Advertisement from the 1891 "Fireside Legends"

Information Sources

  • 1888 Report of the Sixteenth Triennial Exhibition of the Massachusetts Charitable Mechanic Association (held September-November 1887), pages 279-280.
    Adjustable Saw Table Co., Fitchburg, Mass.—This exhibit consisted of Farwell's Adjustable Saw Table, several patterns, Common Saw Bench, Gauges, Moulder Collars, Screw Vise, Rip Saw, Edging Machines, Cut-off saw, etc.; also the Baker Planers, and other wood-working machinery, Band and Scroll Saw, Boring and Plowing Machines, and Jointing Saw.—These various machines were of good design, excellent material and workmanship; and the exhibition was in all respects a very commendable one. Users of wood-working machinery will make no mistake in trying those of the make exhibited by this company.

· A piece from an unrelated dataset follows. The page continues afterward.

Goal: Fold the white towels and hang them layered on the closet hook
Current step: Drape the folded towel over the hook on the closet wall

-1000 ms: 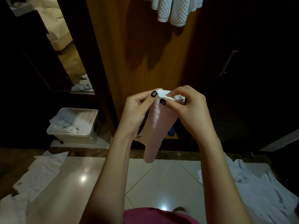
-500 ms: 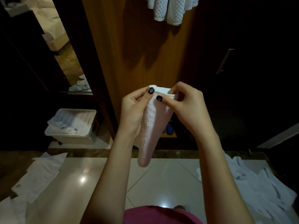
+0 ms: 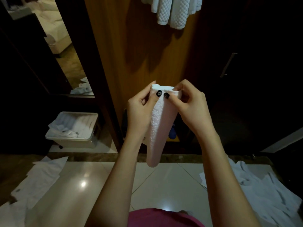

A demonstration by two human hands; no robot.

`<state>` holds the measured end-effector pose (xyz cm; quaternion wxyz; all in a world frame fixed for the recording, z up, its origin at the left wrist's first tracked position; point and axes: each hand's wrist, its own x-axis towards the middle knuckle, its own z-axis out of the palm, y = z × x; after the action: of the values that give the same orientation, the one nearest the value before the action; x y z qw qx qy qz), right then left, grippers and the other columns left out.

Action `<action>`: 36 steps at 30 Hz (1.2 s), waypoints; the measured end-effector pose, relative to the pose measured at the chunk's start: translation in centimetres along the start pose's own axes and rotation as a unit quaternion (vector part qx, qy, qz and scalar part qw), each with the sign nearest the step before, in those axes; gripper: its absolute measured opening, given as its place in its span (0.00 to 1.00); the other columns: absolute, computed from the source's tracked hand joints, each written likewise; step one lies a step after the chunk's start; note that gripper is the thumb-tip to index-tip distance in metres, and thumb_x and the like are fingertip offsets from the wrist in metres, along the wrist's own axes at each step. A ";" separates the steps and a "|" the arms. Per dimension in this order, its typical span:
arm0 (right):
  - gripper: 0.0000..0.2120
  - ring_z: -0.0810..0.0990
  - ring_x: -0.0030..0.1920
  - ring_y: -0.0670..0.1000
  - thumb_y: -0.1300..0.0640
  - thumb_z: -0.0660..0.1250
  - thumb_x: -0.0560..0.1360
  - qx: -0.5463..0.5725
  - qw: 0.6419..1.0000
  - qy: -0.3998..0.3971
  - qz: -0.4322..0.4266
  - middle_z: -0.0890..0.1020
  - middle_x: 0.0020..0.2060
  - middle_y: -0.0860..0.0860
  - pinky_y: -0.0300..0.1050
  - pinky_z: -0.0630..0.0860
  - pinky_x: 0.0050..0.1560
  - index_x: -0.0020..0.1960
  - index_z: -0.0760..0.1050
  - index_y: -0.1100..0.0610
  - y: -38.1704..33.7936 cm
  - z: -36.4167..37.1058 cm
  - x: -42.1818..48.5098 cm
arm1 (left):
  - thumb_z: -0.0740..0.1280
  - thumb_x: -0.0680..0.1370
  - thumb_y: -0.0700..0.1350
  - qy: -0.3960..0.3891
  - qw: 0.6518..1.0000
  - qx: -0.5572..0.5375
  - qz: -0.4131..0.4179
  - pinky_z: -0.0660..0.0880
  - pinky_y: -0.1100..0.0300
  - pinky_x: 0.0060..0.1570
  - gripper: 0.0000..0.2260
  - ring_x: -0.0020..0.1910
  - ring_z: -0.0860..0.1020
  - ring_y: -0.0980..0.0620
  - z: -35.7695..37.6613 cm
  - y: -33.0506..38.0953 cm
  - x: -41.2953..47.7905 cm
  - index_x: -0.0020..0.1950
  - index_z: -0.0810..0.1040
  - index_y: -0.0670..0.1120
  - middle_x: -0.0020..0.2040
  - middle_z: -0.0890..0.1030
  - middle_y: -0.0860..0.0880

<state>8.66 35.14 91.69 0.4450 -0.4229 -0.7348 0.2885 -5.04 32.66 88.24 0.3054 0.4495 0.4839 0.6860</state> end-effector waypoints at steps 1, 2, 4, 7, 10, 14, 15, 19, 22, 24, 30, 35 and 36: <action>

For manifest superiority, the award is a Silver Medal.
  • 1891 Annual Report of the Secretary of the Navy, pages 388-9.
    Naval Constructor's Office, Navy-Yard, Norfolk, Va., September 14, 1891.... The jointershop... [will be] equipped with the following... Sixty Farwell's rapid-transit wood-working screw vise. Manufactured by Adjustable Saw Table Co., Fitchburg, Mass.
  • 1898 Annual statistics of manufactures by the Massachusetts. Bureau of Statistics of Labor, in its "Industrial Chronology", indicates that "Wachusett Machine Co. succeeded Adjustable Saw Table Co."
  • 1907 book Historic Homes and Institutions and Genealogical and Personal Memoirs of Worcester, Massachusetts, edited by Ellery Bicknell Crane, has the following entry.

    Frederick E. Farwell, youngest child of Levi Farwell, was born at Lancaster, July 12, 1849. He attended the public schools of his native town and could have gone to college, but he preferred business and at an early age went to work in tht furniture factory of Merriam & Hall at Leominster. At the age of eighteen he went to Fitchburg to work for A. A. Beckwith & Company, lumber dealers, and held a responsible position with this concern for seventeen years. Mr. Farwell was gifted with mechanical ability and acquired skill as a machinist as well as at wood-working. He devoted his spare hours to devising machinery, and in 1888 secured a valuable patent on a new saw table. He decided to manufacture his machine himself and started in a small building on Newton Lane. In addition to the construction of his saw tables, he began to make and sell engines, boilers and wood-working machinery and to rebuild second-hand machines taken in trade. He soon developed a prosperous business which outgrew the original quarters. He bought the property at the rear of 5 Main street and added from time to time to the buildings according to the growth of his own business and that of his tenants. At present he has three large buildings, one of which is forty by one hundred feet, three story and basement; another forty by seventy-two feet, three story and basement; and the third thirty by sixty feet, three story and basement, with ell twenty-five by fifty-two feet. He has also just built a new -factory there for his own use forty-five by eighty feet, part of which is two stories high. Among the concerns located there are the C. H. Cowdrey Machine Company; the Penniman Company, manufacturers of piano case trusses; the Mossman Novelty Wood Turning Company; Tenancy & Merriam, pattern makers; E. H. Whittemore. maker of paper boxes; the American Comb Company; the Fitchburg Plating Works; the Star Laundry.

    Since his beginning with the saw table Mr. Farwell has continued to invent useful machinery. He makes a specialty of working out ideas and plans for inventors, and of supplying the needs of manufacturers who arc devising new machinery for their factories. He has taken out fourteen patents. Among the more valuable of these is a machine to cut the aperture in a window frame for the weights to be put in, an edging saw for joining long boards, and a quick-acting vice. ...

  • 1908 Samson, Murdock & Co.'s New England Business Directory and Gazetteer page 1104: "Wachusett Machine Co. Capital $10,000 G B Warner Pres, F E Farwell Treas, E W Gibson Clerk".
  • 1912 edition of Abstract of the Certificates of Corporations Organized Under the General Laws of Massachusetts lists Wachusett Machine Company of Fitchburg as having filed a certificate of condition on July 11, 1911.